Problem to work on:
Supply the number of lines below containing "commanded", nothing else.

──────── Information supplied ────────

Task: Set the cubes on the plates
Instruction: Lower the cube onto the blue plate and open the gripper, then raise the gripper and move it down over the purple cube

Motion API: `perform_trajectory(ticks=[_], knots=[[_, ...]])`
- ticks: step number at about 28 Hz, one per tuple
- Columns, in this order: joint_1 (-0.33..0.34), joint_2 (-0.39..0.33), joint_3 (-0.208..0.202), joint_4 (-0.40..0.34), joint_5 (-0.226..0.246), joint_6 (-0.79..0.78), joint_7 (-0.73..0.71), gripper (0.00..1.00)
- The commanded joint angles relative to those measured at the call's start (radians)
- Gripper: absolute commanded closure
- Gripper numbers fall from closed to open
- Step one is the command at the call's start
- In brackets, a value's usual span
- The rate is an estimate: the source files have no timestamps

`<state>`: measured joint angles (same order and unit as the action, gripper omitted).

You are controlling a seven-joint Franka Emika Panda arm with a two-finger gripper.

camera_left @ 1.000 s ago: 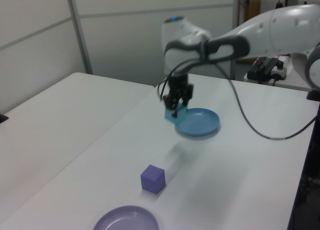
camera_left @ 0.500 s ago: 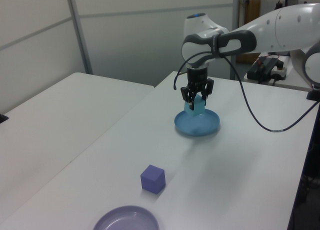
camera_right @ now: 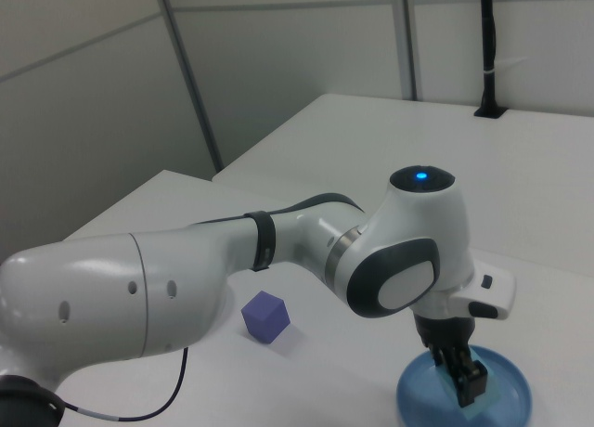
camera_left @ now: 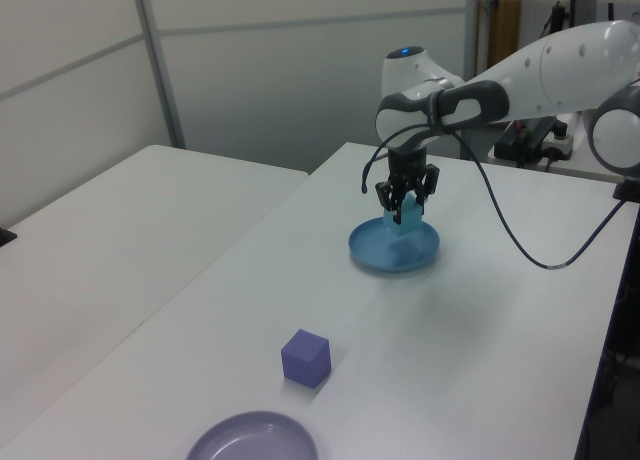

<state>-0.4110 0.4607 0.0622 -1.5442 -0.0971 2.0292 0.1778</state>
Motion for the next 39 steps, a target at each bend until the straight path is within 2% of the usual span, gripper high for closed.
perform_trajectory(ticks=[1, 4, 7, 8, 10, 17, 22, 27, 32, 33, 35, 37, 39], knots=[[0.021, 0.016, -0.005, 0.010, -0.024, 0.008, 0.023, 0.44], [0.024, 0.016, -0.005, 0.010, -0.026, 0.008, 0.023, 0.40], [0.024, 0.016, -0.004, 0.010, -0.026, 0.008, 0.023, 0.28], [0.024, 0.018, -0.004, 0.010, -0.026, 0.008, 0.023, 0.15], [0.024, 0.016, -0.002, 0.012, -0.024, 0.006, 0.023, 0.00], [0.043, 0.013, 0.004, 0.015, -0.026, 0.002, 0.022, 0.00], [0.089, 0.006, 0.004, 0.012, -0.024, -0.017, 0.023, 0.00], [0.162, 0.000, 0.004, 0.012, -0.024, -0.089, 0.023, 0.00], [0.286, -0.037, 0.005, 0.012, -0.021, -0.156, 0.025, 0.00], [0.340, -0.060, 0.005, 0.012, -0.015, -0.188, 0.026, 0.00], [0.389, -0.076, 0.005, 0.012, -0.012, -0.225, 0.026, 0.00], [0.432, -0.080, 0.007, 0.012, -0.009, -0.248, 0.026, 0.00], [0.510, -0.074, 0.007, 0.009, -0.010, -0.251, 0.034, 0.00]])
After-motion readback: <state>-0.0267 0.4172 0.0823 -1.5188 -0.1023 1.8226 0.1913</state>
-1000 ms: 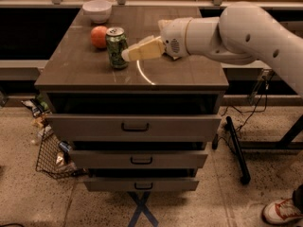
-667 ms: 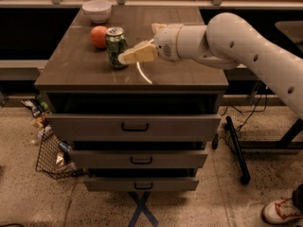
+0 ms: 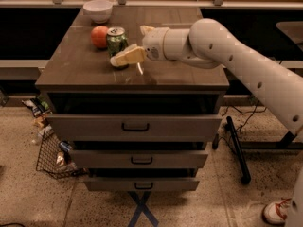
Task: Knock green can over
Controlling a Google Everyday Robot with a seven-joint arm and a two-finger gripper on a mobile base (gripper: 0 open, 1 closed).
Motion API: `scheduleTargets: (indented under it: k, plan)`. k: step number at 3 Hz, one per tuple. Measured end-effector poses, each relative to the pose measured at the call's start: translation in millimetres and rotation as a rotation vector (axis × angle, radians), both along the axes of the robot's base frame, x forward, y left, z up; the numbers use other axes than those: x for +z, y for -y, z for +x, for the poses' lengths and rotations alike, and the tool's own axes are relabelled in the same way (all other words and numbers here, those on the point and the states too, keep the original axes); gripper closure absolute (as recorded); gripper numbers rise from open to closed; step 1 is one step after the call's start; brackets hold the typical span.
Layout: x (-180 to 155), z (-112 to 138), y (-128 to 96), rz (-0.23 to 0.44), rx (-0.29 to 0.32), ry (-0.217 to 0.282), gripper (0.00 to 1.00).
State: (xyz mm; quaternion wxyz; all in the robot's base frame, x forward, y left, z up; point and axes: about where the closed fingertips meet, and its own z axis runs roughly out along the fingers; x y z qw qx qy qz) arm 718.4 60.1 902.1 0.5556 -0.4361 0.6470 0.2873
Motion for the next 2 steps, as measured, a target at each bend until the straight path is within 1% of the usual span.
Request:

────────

Task solution:
2